Снежана поохала, посострадала. Пыталась дознаться, кто именно. Но я ничего не сказал.
— Хочешь, я сама приеду? — спросила она.
— Нет, оставайся в Торжке, — отверг я её предложение.
До росписи несколько дней. Снежа знает об этом. И ждёт, что я скоро её заберу. А я… Я хочу провалиться сквозь землю! Но именно в этот момент меня меньше всего тянет думать о нашей женитьбе.
Дом уже проступает сквозь кроны деревьев. Я подъезжаю, паркуюсь. И жду, когда пульс придёт в норму. Генка сказал, что виновник аварии скрылся! Всё случилось так быстро, что никто не успел осознать. И показания всех очевидцев расходятся. Кто-то видел седан, кто-то джип. Одни говорят, что машина была серебристой, другие вещают о том, что она была синего цвета. Да и есть ли какая-то разница, кто спровоцировал этот кошмар? Виктор умер! И всё. Видит Бог, я никогда не желал ему смерти…
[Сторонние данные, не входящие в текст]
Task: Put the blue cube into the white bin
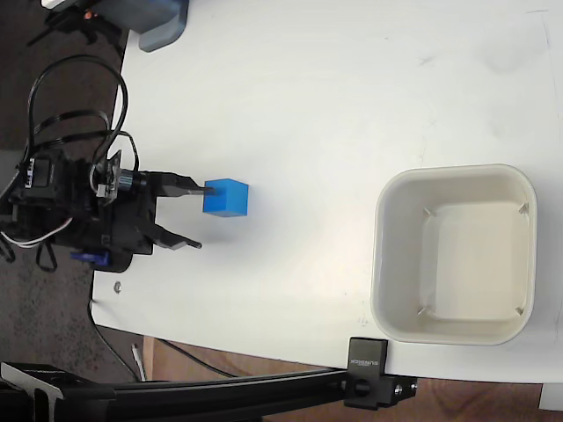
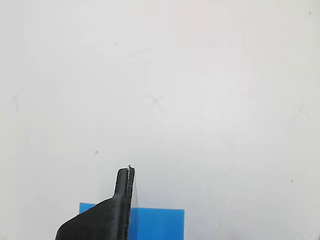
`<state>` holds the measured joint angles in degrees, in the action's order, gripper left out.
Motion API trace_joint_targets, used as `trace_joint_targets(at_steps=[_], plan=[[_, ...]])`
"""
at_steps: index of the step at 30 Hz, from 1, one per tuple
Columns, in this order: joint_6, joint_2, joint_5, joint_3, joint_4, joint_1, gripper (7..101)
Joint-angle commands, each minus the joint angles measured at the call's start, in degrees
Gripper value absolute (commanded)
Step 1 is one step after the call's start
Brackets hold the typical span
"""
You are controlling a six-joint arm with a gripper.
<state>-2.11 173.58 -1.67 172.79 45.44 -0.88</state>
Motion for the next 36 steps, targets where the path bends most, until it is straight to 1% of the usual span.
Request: trace_joint_targets(at_steps=[1,17,20,22,26,28,30,33,36], plan=[[-1.14,1.32,-0.88,-1.32,-1.05,0.26,100.3],[-1.05,1.32,-0.79,-1.49,-0.79,0.26,100.3],[-1.14,0.97,-0.35,-4.22,-0.97,0.26,100.3],[-0.62,-3.69,0.09,-9.14,-0.88,0.18,100.3],[-0.88,-21.88,-0.44,-24.96,3.43,-1.23,100.3],[-2.20,-27.42,-2.11,-30.32,5.27,-3.96,100.3],[-5.71,-30.15,-6.59,-32.61,6.33,-9.49,100.3],[-12.57,-31.64,-11.43,-32.17,5.80,-16.79,100.3],[-18.19,-33.49,-13.10,-32.87,8.09,-21.01,100.3]])
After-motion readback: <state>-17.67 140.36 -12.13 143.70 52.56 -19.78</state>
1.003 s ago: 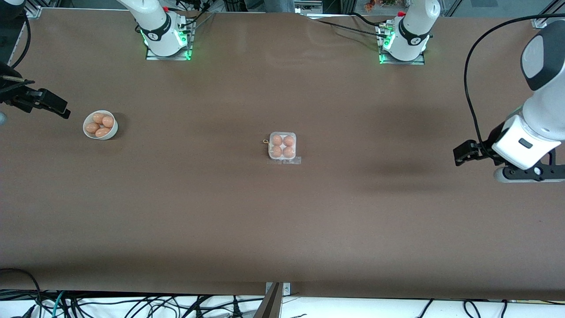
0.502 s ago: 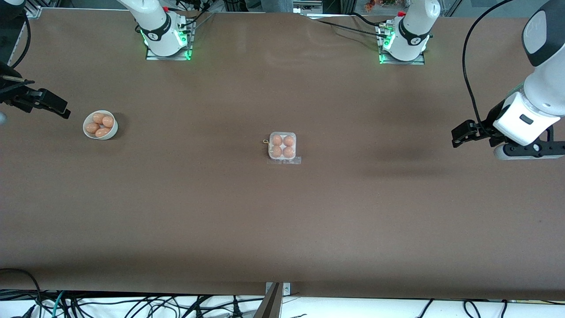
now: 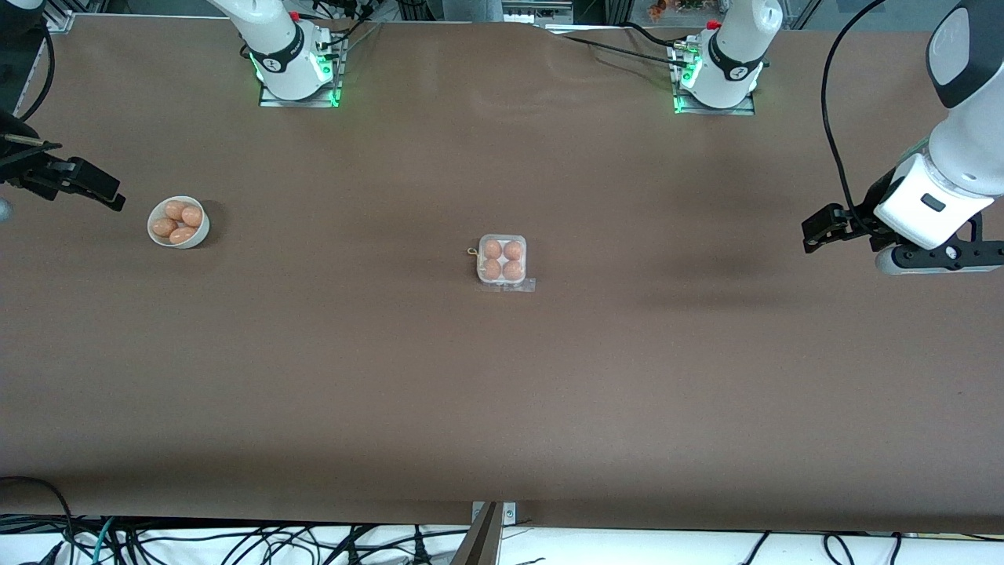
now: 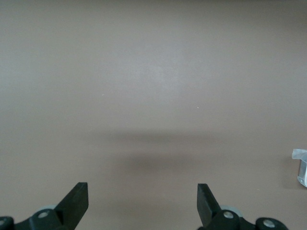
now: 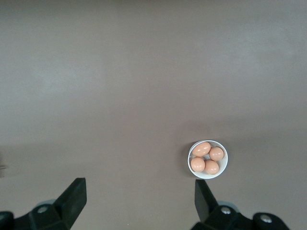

Наконец выхожу и решительным шагом иду в направлении двери. Мне открывает Денис. Он серьёзен и собран. Под глазами круги недосыпа.
Говорю ему:
— Может, покурим?
Он молча кивает. Выходит во двор. Достаю сигареты, даю ему пачку. Мы, прикурив, продолжаем молчать. У карниза чирикают ласточки. А в газоне заводят вечерние трели сверчки.
Вдруг Дениска бросает:
— Это всё я виноват! Я их свёл. Если б я знал, что такое случится.
Повернувшись, я вижу слезу у него на щеке. Он со злостью её вытирает. Понять не могу, о чём речь? Он их свёл? Разве?
Но, не пытаюсь дознаться. А просто кладу ему руку на шею. Туда, где кончаются волосы. И тереблю, как щенка.
— Ты ни при чём, слышишь?
Его раздражение рвётся наружу со всхлипами, с дымом из лёгких. Он кашляет. Я отбираю его сигарету. Гашу. Обнимаю его крепко-крепко.
— Ты ни при чём, так случилось.
Мы стоим неподвижно. И я вижу Машку в окне. Эта фурия здесь? Что ж, придётся «бодаться».